▶ Data segment:
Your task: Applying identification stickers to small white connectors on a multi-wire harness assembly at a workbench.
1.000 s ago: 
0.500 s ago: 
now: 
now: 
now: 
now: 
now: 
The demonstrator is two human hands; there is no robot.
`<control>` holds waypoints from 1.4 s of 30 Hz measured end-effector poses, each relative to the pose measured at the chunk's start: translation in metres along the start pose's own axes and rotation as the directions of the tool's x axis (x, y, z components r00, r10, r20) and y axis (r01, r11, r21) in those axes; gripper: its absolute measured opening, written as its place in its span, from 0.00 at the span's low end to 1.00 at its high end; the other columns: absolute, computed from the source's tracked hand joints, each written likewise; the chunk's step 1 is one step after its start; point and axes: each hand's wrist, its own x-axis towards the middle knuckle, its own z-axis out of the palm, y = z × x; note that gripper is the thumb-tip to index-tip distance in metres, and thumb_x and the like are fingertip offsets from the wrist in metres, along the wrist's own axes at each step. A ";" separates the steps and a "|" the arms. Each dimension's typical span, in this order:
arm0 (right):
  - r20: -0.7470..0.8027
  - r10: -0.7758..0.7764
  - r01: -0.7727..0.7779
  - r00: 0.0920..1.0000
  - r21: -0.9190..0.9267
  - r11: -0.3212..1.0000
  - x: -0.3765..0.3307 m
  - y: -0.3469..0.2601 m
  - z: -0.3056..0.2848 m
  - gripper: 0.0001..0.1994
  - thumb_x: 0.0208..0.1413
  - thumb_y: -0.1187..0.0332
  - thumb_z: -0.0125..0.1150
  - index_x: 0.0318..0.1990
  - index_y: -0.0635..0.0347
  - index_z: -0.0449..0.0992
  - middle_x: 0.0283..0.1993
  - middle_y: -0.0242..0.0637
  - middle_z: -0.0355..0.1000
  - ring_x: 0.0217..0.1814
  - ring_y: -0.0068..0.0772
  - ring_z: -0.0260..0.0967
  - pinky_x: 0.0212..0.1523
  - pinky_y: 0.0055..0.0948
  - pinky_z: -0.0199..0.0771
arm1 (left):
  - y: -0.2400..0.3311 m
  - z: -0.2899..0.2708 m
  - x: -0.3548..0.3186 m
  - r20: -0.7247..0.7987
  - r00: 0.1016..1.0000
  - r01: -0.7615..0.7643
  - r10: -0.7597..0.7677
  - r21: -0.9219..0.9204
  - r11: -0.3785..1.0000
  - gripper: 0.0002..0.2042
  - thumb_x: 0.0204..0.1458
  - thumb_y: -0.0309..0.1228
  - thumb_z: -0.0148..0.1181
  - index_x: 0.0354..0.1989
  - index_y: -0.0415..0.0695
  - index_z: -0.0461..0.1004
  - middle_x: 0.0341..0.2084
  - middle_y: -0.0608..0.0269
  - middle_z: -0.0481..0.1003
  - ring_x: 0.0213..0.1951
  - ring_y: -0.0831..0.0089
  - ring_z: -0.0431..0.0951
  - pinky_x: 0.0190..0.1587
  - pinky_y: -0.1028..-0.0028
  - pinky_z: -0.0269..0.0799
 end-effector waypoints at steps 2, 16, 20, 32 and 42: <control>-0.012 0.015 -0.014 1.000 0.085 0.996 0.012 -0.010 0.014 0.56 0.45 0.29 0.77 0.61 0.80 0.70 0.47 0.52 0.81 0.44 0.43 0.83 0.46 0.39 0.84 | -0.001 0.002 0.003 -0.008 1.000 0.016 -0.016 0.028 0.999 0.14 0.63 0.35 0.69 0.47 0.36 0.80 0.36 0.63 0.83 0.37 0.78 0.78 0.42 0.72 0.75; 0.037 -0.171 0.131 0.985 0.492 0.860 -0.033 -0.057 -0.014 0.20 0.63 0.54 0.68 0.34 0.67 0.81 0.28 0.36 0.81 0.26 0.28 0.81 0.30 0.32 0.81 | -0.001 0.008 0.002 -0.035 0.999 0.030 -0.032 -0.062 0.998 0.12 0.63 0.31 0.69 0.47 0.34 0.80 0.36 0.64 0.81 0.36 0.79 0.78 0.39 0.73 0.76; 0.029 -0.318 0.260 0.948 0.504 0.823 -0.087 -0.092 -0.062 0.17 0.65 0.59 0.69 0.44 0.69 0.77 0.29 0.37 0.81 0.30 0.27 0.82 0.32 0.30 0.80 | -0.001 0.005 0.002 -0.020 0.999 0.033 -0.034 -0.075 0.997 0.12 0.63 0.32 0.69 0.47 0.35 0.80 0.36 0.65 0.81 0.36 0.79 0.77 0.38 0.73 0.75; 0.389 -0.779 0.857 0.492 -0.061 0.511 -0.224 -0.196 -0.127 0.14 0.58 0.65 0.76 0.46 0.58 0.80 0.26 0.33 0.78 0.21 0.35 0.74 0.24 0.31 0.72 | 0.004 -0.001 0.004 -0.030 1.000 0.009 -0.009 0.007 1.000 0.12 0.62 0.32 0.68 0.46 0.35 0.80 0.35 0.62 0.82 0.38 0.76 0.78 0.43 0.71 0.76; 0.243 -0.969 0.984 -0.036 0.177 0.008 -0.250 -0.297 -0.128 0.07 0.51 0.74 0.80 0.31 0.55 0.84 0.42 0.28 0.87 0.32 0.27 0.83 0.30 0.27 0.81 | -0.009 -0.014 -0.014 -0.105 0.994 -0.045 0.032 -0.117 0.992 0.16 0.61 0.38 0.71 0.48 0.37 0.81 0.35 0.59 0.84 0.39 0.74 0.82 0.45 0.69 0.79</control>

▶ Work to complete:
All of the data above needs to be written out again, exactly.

▶ Written reply:
Your task: Applying identification stickers to small white connectors on a multi-wire harness assembly at a workbench.
1.000 s ago: 
0.500 s ago: 
now: 
now: 
now: 
now: 
now: 
The demonstrator is two human hands; there is no robot.
`<control>` holds waypoints from 1.4 s of 30 Hz measured end-effector poses, each relative to the pose measured at the chunk's start: translation in metres along the start pose's own axes and rotation as the directions of the tool's x axis (x, y, z components r00, r10, r20) and y axis (r01, r11, r21) in those axes; gripper: its absolute measured opening, written as its place in its span, from 0.00 at the span's low end to 1.00 at its high end; the other columns: absolute, computed from the source's tracked hand joints, each written likewise; the chunk's step 1 is one step after its start; point and axes: each hand's wrist, its own x-axis towards the middle knuckle, its own z-axis out of the palm, y = z × x; note that gripper is the thumb-tip to index-tip distance in metres, and thumb_x and the like are fingertip offsets from the wrist in metres, along the wrist's own axes at each step. A ";" separates the steps and a "|" the arms. Each dimension's typical span, in this order:
arm0 (right):
  - r20: -0.7470..0.8027
  - r10: -0.7758..0.7764
  - r01: -0.7727..0.7779
  - r00: 0.0920..1.0000
  - r21: -0.9190..0.9267
  - r11: -0.3212..1.0000
  - x: -0.3765..0.3307 m
  - y: -0.3469..0.2601 m
  - z: -0.3056..0.2848 m
  - gripper: 0.0001..0.1994
  - thumb_x: 0.0208..0.1413
  - thumb_y: -0.1187..0.0332
  - thumb_z: -0.0125..0.1150
  - index_x: 0.0318..0.1990
  - index_y: -0.0635..0.0347
  - index_z: -0.0449..0.0992
  - middle_x: 0.0283..0.1993
  - middle_y: -0.0242..0.0637
  - middle_z: -0.0355..0.1000
  - ring_x: 0.0217..0.1814
  - ring_y: -0.0068..0.0772
  - ring_z: -0.0260..0.0967
  - pinky_x: 0.0212..0.1523
  - pinky_y: 0.0055..0.0948
  - pinky_z: -0.0199..0.0771
arm1 (left):
  - y: -0.2400..0.3311 m
  - z: -0.2899..0.2708 m
  - x: -0.3548..0.3186 m
  - r20: -0.7247..0.7987
  - r00: 0.1016..1.0000
  - r01: -0.7615..0.7643
  - r10: -0.7597..0.7677
  - r21: -0.9219..0.9204
  - r11: -0.3785..1.0000
  - gripper: 0.0002..0.2042
  - thumb_x: 0.0204..0.1458
  - thumb_y: -0.0309..0.1228
  - thumb_z: -0.0148..0.1181
  - index_x: 0.0354..0.1989
  - index_y: -0.0415..0.0695
  - index_z: -0.0461..0.1004
  - middle_x: 0.0341..0.2084
  - middle_y: -0.0608..0.0269
  - middle_z: -0.0481..0.1003
  - ring_x: 0.0213..0.1951
  - ring_y: -0.0831..0.0089
  - ring_z: -0.0431..0.0951
  - pinky_x: 0.0190..0.1587
  - pinky_y: -0.1028..-0.0028
  - pinky_z: -0.0269..0.0799
 end-effector waypoints at steps 2, 16, 20, 32 and 42: <control>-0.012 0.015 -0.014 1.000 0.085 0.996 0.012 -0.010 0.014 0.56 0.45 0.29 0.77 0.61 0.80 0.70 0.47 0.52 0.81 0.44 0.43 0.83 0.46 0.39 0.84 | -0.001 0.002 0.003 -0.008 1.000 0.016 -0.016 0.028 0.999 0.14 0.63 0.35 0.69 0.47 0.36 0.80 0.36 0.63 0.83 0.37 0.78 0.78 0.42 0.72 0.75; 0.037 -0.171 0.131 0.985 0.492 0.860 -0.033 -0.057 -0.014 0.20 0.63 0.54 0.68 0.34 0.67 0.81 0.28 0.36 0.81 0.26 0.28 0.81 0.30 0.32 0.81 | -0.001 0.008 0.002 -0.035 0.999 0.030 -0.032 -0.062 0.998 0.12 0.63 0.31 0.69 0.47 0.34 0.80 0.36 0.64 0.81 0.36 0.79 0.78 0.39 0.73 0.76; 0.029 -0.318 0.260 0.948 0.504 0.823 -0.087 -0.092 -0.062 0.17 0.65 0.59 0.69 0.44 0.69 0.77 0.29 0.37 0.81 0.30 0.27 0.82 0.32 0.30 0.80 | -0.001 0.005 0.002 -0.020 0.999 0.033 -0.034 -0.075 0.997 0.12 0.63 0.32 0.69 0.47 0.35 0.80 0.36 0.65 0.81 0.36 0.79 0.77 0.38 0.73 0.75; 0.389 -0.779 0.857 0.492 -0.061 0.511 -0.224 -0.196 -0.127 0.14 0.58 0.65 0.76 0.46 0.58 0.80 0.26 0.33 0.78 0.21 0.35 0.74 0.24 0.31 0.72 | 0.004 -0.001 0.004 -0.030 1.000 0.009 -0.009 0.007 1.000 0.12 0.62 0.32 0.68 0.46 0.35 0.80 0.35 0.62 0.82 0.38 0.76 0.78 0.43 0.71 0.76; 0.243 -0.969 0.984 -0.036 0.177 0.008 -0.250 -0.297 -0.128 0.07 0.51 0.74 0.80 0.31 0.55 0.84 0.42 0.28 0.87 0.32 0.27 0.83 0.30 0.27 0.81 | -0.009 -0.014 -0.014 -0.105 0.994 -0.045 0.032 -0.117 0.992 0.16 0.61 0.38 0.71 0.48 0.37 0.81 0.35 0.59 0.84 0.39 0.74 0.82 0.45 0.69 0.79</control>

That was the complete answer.